Im Jahr 2022 fehlen bereits 355.000 Fachkräfte, von insgesamt 35 Mio Voll- und Teilzeitkräften.
Status der Produktivität 2022: sinkend, von 2009 bis 2021 Stillstand.
Stand der Automatisierung (Digitalisierung): Eine der letzten Plätze aller Industrieländer.
In den Unternehmen und Organisationen spüren auch Sie bereits jeden Tag die Auswirkungen. Insbesondere in dienstleistungsorientierten Bereichen bricht die Leistung nach und nach ein.
Daher ist die demographische Herausforderung mein Thema schlechthin, vor dem Klimawandel, und vor allen anderen gesellschaftlichen Baustellen.
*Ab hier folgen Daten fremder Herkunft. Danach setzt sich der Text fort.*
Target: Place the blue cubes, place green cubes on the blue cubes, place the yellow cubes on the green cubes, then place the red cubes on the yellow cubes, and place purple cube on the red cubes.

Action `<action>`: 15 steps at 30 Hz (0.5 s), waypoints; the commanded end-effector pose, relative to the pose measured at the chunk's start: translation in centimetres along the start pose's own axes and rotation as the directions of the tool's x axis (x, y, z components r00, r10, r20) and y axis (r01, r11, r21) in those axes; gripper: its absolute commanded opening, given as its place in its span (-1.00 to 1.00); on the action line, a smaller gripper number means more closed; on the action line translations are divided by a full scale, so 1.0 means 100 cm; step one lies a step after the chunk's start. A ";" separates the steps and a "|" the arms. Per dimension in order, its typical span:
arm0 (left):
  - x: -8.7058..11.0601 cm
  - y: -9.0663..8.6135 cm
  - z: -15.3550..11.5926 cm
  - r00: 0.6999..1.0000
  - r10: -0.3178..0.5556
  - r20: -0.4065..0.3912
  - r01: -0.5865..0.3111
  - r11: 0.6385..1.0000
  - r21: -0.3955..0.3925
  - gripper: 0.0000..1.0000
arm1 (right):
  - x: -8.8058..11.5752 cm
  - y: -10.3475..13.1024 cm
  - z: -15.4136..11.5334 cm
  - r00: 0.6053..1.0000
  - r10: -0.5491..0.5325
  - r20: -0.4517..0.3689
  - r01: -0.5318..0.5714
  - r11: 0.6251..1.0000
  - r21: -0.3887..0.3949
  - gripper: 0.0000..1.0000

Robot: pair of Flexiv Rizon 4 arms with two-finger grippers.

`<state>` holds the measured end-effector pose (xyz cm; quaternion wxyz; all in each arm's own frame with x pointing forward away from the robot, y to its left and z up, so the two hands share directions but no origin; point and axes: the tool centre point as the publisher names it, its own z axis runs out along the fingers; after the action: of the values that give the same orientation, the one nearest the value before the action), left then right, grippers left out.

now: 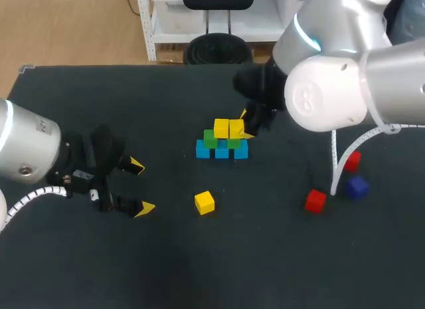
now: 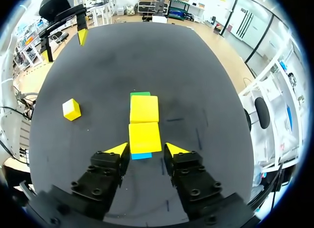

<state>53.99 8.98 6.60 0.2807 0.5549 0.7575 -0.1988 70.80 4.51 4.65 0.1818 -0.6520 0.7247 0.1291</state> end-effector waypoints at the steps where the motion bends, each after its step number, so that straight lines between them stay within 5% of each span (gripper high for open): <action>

Sie wird für die Lösung aller anderen Herausforderungen in unserer Gesellschaft der entscheidende Faktor, der über Gelingen oder Misslingen in diesem Land entscheidet – davon bin ich überzeugt.
Ich freue mich, dass Herr Dr. Baas mich als Co-Autor angefragt hat und ich ein Kapitel aus meiner Praxis beisteuern durfte.
Neuerscheinung 2023
Heute steht und fällt die Zukunft eines Unternehmens weniger mit verfügbarem Expertenwissen. Sie steht und fällt mit der Stabilität der Organisation in Zeiten schwer- oder unplanbarer Umgebungsparameter.
Ein großer Störfaktor für die Resilienz einer Organisation ist Fluktuation durch fehlende Mitarbeiterbindung. Sie wird überwiegend durch eine überholte, bedrohliche und angsterzeugende Führungskultur ausgelöst.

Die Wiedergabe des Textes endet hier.